Perhaps the most profound illustration of this systemic failure is the handling of women’s health, where biological processes are criminalized. Postpartum depression (PPD) is a severe medical condition affecting countless new mothers. Yet, in a society with inadequate mental health support and a profound stigma around motherhood and perfection, women suffering from PPD are often met with judgment, not care. In the most tragic cases, where psychosis leads to harm of the infant or oneself, the response is frequently to charge the mother with murder. The legal system, steeped in an archaic understanding of intent and morality, struggles to differentiate between a criminal act and a medical tragedy. The woman is transformed from a patient in desperate need of help into a defendant, her pain weaponized against her. This represents the ultimate failure of a system that never considered her needs in the first place.
Similarly, conditions like Polycystic Ovary Syndrome (PCOS), while not directly linked to crime, exemplify how women’s medical pain is systematically dismissed. The years of being told severe cramps, irregular cycles, and metabolic issues are "just part of being a woman" create a landscape of normalized suffering. This dismissal has a ripple effect.
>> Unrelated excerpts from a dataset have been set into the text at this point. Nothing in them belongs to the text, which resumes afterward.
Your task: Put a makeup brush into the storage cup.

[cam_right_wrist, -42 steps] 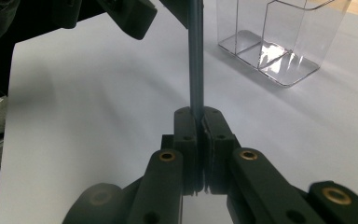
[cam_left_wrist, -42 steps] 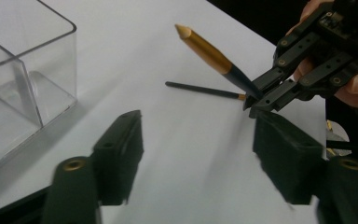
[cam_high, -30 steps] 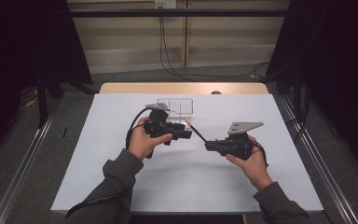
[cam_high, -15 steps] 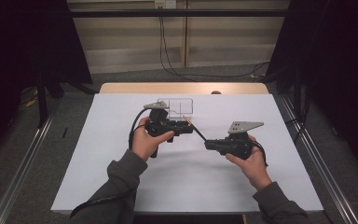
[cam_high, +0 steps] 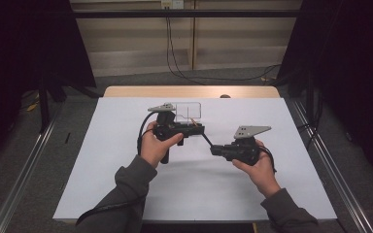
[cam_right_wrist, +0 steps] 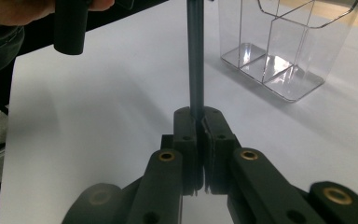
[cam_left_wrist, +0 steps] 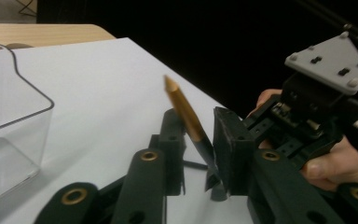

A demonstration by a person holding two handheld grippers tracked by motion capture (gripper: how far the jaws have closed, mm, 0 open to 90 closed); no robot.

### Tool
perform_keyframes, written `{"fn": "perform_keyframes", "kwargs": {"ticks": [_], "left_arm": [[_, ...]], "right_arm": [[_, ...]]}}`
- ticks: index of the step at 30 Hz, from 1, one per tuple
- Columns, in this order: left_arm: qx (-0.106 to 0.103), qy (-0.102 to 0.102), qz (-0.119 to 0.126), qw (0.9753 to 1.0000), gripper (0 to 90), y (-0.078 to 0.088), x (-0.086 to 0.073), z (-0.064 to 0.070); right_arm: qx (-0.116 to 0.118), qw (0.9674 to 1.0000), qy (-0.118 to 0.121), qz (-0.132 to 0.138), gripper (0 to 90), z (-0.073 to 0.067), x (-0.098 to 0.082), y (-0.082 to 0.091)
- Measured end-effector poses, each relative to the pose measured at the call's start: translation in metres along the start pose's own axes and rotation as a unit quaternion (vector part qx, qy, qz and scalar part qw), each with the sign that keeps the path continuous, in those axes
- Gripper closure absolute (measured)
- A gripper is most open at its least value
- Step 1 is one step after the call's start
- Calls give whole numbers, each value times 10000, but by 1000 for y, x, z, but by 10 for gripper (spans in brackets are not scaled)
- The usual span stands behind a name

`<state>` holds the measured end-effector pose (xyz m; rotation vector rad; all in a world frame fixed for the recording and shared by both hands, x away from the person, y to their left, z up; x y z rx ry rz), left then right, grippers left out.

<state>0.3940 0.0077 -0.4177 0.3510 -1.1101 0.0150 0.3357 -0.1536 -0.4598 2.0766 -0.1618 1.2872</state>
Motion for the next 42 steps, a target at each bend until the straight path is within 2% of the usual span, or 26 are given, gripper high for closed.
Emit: {"fn": "perform_keyframes", "kwargs": {"ticks": [2,13,20,23,28,42], "left_arm": [[-85,83,99,9999,783,-1,1,2],[-185,245,425,9986,816,-3,2,3],[-171,179,531,9983,815,-5,3,5],[-158,178,569,9981,817,-5,4,5],[-238,194,651,9974,827,-6,5,7],[-185,84,691,9974,832,-9,6,10]], "right_arm": [[-27,10000,11,-19,855,-1,0,-2],[-5,10000,-92,-29,855,-3,1,-7],[73,9999,-81,6,854,-6,3,-8],[99,9998,-160,52,854,-6,3,-9],[116,9997,-184,62,851,-8,3,-11],[233,9994,-252,63,828,-17,5,-19]]}}
Point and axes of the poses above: each handheld gripper's, and its own axes: y roughly backward along the jaws, x roughly out of its top, z roughly to its right, the point moved 6 cm from there along -y, roughly forward along the jaws, and after that the axes turned 6 degrees about -y, right-handed, at the moved point
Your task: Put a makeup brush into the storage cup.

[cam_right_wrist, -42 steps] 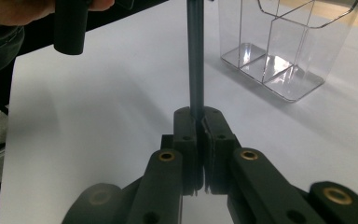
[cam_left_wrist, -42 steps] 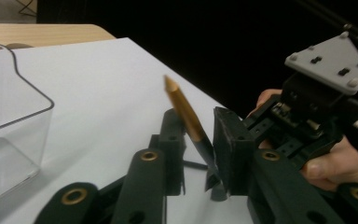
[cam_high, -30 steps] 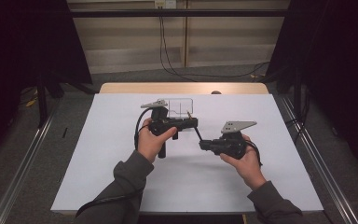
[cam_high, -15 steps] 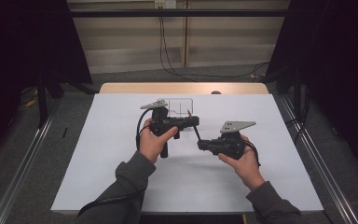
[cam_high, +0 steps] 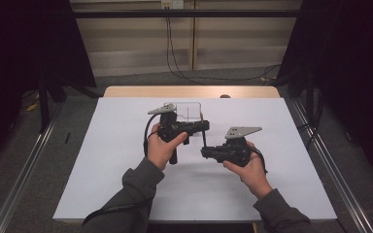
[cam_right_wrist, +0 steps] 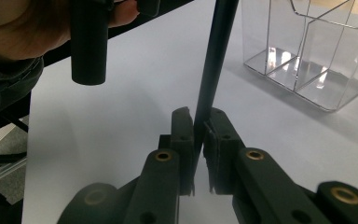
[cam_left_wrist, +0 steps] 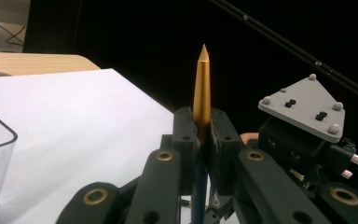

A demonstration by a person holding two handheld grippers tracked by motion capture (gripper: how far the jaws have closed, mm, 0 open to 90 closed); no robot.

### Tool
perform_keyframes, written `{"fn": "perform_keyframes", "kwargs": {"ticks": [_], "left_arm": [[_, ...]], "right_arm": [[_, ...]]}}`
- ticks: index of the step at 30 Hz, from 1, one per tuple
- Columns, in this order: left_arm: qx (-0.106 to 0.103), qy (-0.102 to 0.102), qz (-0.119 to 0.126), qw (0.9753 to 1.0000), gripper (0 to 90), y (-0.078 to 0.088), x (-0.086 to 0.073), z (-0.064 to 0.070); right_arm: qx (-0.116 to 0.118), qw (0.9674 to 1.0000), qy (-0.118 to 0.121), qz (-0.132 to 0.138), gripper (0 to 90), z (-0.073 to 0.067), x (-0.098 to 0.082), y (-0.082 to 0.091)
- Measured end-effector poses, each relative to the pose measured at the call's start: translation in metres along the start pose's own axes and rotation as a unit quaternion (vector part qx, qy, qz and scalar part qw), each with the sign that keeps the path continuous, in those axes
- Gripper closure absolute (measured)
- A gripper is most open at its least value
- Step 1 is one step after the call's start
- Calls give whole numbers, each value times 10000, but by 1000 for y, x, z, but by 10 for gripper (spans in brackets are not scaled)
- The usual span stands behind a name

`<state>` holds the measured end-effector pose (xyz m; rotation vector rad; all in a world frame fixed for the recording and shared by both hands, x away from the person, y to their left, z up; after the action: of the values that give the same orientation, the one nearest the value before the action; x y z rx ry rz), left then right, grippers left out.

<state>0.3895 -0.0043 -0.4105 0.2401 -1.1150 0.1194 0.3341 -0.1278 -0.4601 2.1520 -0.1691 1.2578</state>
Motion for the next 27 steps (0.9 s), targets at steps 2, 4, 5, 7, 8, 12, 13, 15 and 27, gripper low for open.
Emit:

The hormonal imbalances and mental health challenges associated with PCOS, including depression and anxiety, can contribute to instability, which can, in turn, become a factor in pathways to offending or victimization. When the medical system fails to take women’s pain seriously, it becomes a feeder system into other failures, including the legal one. A woman acting out under the strain of undiagnosed or untreated chronic illness is more likely to be labelled as "hysterical" or "unstable" than to be referred for compassionate care.
In conclusion, feminist criminology is far more than a niche academic interest. It is a vital critical lens that exposes the gendered foundations of a system purportedly built on blind justice. It argues that the historic and ongoing exclusion of women from the creation of social, medical, and legal institutions has resulted in systems that are not just inadequate for women, but often actively harmful. By highlighting the criminalization of survival and the pathologizing of female-specific health issues like postpartum depression, it demands a profound paradigm shift. It calls for a system that sees the whole person, her history of trauma, her unmet health needs, her societal constraints, and responds not with the cold, impersonal force of the law, but with the nuanced, compassionate, and equitable pursuit of true justice. Until the silent sentences of women’s pain are heard and integrated into our understanding of crime and justice, the system itself remains guilty of a profound failure.